[Opening Record set section]

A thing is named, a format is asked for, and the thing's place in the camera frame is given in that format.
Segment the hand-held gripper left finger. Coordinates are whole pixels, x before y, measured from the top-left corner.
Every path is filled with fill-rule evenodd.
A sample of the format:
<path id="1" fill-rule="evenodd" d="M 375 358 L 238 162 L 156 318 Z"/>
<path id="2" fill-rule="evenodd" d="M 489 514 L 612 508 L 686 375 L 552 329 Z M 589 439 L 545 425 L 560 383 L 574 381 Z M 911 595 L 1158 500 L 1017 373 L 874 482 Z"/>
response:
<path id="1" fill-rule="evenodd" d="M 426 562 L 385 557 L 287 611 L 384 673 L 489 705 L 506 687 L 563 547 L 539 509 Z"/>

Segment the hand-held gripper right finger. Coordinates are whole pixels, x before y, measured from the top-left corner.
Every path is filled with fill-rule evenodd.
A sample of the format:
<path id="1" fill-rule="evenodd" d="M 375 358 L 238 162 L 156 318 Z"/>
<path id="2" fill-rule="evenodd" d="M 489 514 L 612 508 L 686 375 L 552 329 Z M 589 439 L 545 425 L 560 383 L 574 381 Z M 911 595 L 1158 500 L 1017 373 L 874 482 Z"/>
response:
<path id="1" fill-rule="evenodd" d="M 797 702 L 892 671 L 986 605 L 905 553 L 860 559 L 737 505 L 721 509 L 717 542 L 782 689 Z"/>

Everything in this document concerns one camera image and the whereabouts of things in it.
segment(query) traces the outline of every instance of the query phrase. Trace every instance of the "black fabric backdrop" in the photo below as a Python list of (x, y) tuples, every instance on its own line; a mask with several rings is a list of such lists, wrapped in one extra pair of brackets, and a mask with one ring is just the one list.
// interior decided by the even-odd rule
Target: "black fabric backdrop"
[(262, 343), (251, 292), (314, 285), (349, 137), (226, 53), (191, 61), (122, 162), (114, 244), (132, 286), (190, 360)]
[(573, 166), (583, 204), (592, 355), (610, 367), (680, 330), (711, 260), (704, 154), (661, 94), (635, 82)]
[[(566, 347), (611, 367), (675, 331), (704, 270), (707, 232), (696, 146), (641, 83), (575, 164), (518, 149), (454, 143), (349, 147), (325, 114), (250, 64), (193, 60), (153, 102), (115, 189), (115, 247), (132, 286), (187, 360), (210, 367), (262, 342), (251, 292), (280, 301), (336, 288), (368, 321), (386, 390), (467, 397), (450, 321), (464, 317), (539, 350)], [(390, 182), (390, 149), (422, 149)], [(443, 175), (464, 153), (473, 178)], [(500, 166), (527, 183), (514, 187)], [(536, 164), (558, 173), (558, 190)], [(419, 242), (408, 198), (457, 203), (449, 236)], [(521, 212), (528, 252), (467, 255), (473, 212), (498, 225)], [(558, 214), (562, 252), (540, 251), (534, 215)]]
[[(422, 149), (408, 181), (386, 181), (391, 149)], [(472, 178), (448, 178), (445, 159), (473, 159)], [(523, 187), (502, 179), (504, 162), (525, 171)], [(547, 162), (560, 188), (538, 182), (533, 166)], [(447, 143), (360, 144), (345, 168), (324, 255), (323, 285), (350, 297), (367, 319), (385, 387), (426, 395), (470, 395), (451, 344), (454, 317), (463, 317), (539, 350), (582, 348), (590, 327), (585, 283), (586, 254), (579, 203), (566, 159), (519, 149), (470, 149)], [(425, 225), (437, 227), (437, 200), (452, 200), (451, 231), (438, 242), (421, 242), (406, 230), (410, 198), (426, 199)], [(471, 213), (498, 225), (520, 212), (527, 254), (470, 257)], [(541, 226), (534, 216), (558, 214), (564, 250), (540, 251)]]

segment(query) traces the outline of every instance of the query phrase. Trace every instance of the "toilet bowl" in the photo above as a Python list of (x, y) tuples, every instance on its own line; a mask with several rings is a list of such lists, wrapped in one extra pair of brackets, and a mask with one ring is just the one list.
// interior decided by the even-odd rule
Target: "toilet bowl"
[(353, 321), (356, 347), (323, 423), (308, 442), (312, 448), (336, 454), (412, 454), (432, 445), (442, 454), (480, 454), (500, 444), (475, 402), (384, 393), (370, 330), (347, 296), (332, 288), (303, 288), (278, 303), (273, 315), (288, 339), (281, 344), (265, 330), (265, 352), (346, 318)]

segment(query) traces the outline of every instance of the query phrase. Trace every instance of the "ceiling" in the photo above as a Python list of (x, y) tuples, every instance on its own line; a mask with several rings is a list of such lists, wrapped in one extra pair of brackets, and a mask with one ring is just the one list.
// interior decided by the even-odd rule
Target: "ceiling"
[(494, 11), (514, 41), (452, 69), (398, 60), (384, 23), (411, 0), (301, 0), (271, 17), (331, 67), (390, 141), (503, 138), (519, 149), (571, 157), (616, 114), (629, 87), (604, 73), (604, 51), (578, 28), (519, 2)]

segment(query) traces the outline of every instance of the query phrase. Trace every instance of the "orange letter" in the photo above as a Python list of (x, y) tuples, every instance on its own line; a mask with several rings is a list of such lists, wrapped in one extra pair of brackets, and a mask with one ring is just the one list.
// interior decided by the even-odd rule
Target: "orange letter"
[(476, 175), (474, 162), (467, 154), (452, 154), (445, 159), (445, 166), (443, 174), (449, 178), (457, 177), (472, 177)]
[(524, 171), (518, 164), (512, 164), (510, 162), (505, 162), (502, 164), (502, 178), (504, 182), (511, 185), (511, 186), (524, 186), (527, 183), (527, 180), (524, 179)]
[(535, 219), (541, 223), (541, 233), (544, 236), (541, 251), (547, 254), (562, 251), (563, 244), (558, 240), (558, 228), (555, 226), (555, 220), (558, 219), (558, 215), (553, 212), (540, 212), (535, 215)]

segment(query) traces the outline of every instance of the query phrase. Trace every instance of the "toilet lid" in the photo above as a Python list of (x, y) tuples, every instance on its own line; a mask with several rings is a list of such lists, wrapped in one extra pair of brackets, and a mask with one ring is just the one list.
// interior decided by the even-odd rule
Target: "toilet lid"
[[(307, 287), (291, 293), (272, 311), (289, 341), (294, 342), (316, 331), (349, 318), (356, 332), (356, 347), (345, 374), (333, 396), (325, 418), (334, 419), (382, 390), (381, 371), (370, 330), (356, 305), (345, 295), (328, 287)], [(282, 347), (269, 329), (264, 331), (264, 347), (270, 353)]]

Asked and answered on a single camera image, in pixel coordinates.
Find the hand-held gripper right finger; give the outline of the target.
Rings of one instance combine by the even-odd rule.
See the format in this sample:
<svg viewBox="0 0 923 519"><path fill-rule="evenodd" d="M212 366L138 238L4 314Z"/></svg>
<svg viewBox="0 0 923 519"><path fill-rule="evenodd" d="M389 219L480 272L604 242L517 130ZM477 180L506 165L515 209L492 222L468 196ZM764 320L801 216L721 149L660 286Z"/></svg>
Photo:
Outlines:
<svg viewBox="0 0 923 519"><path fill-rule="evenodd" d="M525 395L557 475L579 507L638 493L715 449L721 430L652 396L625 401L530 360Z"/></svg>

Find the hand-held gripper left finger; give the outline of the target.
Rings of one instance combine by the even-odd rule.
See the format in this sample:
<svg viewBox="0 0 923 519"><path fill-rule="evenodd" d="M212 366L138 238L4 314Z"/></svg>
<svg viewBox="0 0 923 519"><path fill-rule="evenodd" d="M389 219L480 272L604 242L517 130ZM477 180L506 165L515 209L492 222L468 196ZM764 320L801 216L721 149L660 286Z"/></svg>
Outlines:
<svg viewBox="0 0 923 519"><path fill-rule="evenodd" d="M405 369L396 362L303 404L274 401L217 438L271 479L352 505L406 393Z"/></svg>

[Closing Record set section]

Exercise goal:
All of the data needs to be printed once more, exactly.

Answer section:
A thing is named, a format is asked for, and the thing's place in the camera frame is given in that format.
Segment the hand-held gripper left finger. Coordinates are whole pixels, x before y, measured from the top-left corner.
Every path is filled with fill-rule evenodd.
A sample of the format:
<path id="1" fill-rule="evenodd" d="M 375 358 L 238 162 L 156 318 Z"/>
<path id="2" fill-rule="evenodd" d="M 489 514 L 612 508 L 686 375 L 552 329 Z M 589 439 L 545 425 L 560 383 L 574 381 Z M 911 595 L 1158 500 L 1017 373 L 874 482 Z"/>
response:
<path id="1" fill-rule="evenodd" d="M 426 562 L 385 557 L 287 611 L 384 673 L 489 705 L 506 687 L 563 547 L 539 509 Z"/>

Segment the hand-held gripper right finger. Coordinates are whole pixels, x before y, measured from the top-left corner.
Every path is filled with fill-rule evenodd.
A sample of the format:
<path id="1" fill-rule="evenodd" d="M 375 358 L 238 162 L 156 318 Z"/>
<path id="2" fill-rule="evenodd" d="M 489 514 L 612 508 L 686 375 L 552 329 Z M 589 439 L 545 425 L 560 383 L 574 381 Z M 911 595 L 1158 500 L 1017 373 L 874 482 Z"/>
response:
<path id="1" fill-rule="evenodd" d="M 797 702 L 892 671 L 986 605 L 905 553 L 860 559 L 737 505 L 721 509 L 717 542 L 782 689 Z"/>

Everything in this document concerns one camera image and the whereabouts of things in it.
segment(query) traces the outline of every instance of the query phrase. Trace every instance of the "black fabric backdrop" in the photo below as a Python list of (x, y) tuples, every instance on its own line; a mask with several rings is a list of such lists, wrapped in one extra pair of brackets, and a mask with one ring is just the one list.
// interior decided by the even-odd rule
Target: "black fabric backdrop"
[(262, 343), (251, 292), (314, 285), (349, 137), (226, 53), (191, 61), (122, 162), (114, 244), (132, 286), (190, 360)]
[(573, 166), (583, 204), (592, 355), (610, 367), (680, 330), (711, 260), (704, 154), (661, 94), (635, 82)]
[[(566, 347), (611, 367), (675, 331), (704, 270), (707, 232), (696, 146), (641, 83), (575, 164), (518, 149), (454, 143), (349, 147), (325, 114), (250, 64), (193, 60), (153, 102), (115, 189), (115, 247), (132, 286), (187, 360), (210, 367), (262, 342), (251, 292), (280, 301), (336, 288), (368, 321), (386, 390), (467, 397), (450, 321), (464, 317), (539, 350)], [(390, 182), (390, 149), (422, 149)], [(443, 175), (464, 153), (473, 178)], [(500, 166), (527, 183), (514, 187)], [(536, 164), (558, 173), (558, 190)], [(419, 242), (408, 198), (457, 203), (449, 236)], [(521, 212), (528, 252), (467, 255), (473, 212), (498, 225)], [(558, 214), (562, 252), (540, 251), (534, 215)]]
[[(422, 149), (408, 181), (386, 181), (391, 149)], [(472, 178), (448, 178), (445, 159), (473, 159)], [(523, 187), (502, 179), (504, 162), (525, 171)], [(547, 162), (560, 188), (538, 182), (533, 166)], [(447, 143), (360, 144), (345, 168), (324, 255), (323, 285), (350, 297), (367, 319), (385, 387), (426, 395), (470, 395), (451, 344), (454, 317), (463, 317), (539, 350), (582, 348), (590, 327), (585, 283), (586, 254), (579, 203), (566, 159), (519, 149), (470, 149)], [(425, 225), (437, 227), (437, 200), (452, 200), (451, 231), (438, 242), (421, 242), (406, 230), (410, 198), (426, 199)], [(471, 213), (498, 225), (520, 212), (527, 254), (470, 257)], [(541, 226), (534, 216), (558, 214), (564, 250), (540, 251)]]

segment(query) traces the outline of every instance of the query phrase. Trace every instance of the "toilet bowl" in the photo above as a Python list of (x, y) tuples, every instance on its own line; a mask with several rings is a list of such lists, wrapped in one extra pair of brackets, and a mask with one ring is just the one list.
// interior decided by the even-odd rule
Target: "toilet bowl"
[(353, 321), (356, 347), (323, 423), (308, 442), (312, 448), (336, 454), (412, 454), (432, 445), (442, 454), (480, 454), (500, 444), (475, 402), (384, 393), (370, 330), (347, 296), (332, 288), (303, 288), (278, 303), (273, 315), (288, 339), (281, 344), (265, 330), (265, 352), (346, 318)]

segment(query) traces the outline of every instance of the query phrase. Trace every instance of the "ceiling" in the photo above as a Python list of (x, y) tuples, every instance on its own line; a mask with several rings is a list of such lists, wrapped in one extra pair of brackets, and a mask with one ring is just the one list.
// interior decided by the even-odd rule
Target: "ceiling"
[(494, 11), (514, 41), (452, 69), (398, 60), (384, 23), (411, 0), (301, 0), (271, 17), (331, 67), (390, 141), (503, 138), (519, 149), (571, 157), (616, 114), (629, 87), (604, 73), (604, 51), (578, 28), (519, 2)]

segment(query) traces the outline of every instance of the query phrase. Trace every instance of the "orange letter" in the photo above as a Python list of (x, y) tuples, every instance on its own line; a mask with several rings is a list of such lists, wrapped in one extra pair of brackets, and a mask with one ring is just the one list.
// interior decided by the even-odd rule
Target: "orange letter"
[(476, 175), (474, 162), (467, 154), (452, 154), (445, 159), (445, 166), (443, 174), (449, 178), (457, 177), (472, 177)]
[(524, 171), (518, 164), (512, 164), (510, 162), (505, 162), (502, 164), (502, 178), (504, 182), (511, 185), (511, 186), (524, 186), (527, 183), (527, 180), (524, 179)]
[(535, 219), (541, 223), (541, 233), (544, 236), (541, 251), (547, 254), (562, 251), (563, 244), (558, 240), (558, 228), (555, 226), (555, 220), (558, 219), (558, 215), (553, 212), (540, 212), (535, 215)]

segment(query) traces the outline of every instance of the query phrase. Trace every instance of the "toilet lid" in the photo above as a Python list of (x, y) tuples, every instance on its own line; a mask with several rings is a list of such lists, wrapped in one extra pair of brackets, and a mask with one ring is just the one list.
// interior decided by the even-odd rule
Target: "toilet lid"
[[(307, 287), (291, 293), (272, 311), (289, 341), (294, 342), (316, 331), (349, 318), (356, 332), (356, 347), (345, 374), (333, 396), (325, 418), (334, 419), (382, 390), (381, 371), (370, 330), (356, 305), (345, 295), (328, 287)], [(282, 347), (269, 329), (264, 331), (264, 347), (270, 353)]]

Asked and answered on a single camera image, in pixel coordinates.
Find the hand-held gripper right finger; give the outline of the target.
Rings of one instance combine by the even-odd rule.
See the format in this sample:
<svg viewBox="0 0 923 519"><path fill-rule="evenodd" d="M212 366L138 238L4 314Z"/></svg>
<svg viewBox="0 0 923 519"><path fill-rule="evenodd" d="M389 219L480 272L604 242L517 130ZM477 180L506 165L515 209L492 222L468 196ZM764 320L801 216L721 149L660 286Z"/></svg>
Photo:
Outlines:
<svg viewBox="0 0 923 519"><path fill-rule="evenodd" d="M525 395L557 475L579 507L638 493L715 449L721 430L652 396L625 401L530 360Z"/></svg>

Find the hand-held gripper left finger; give the outline of the target.
Rings of one instance combine by the even-odd rule.
See the format in this sample:
<svg viewBox="0 0 923 519"><path fill-rule="evenodd" d="M212 366L138 238L4 314Z"/></svg>
<svg viewBox="0 0 923 519"><path fill-rule="evenodd" d="M389 219L480 272L604 242L517 130ZM477 180L506 165L515 209L492 222L468 196ZM764 320L801 216L721 149L660 286Z"/></svg>
Outlines:
<svg viewBox="0 0 923 519"><path fill-rule="evenodd" d="M405 369L396 362L303 404L274 401L217 438L271 479L352 505L406 393Z"/></svg>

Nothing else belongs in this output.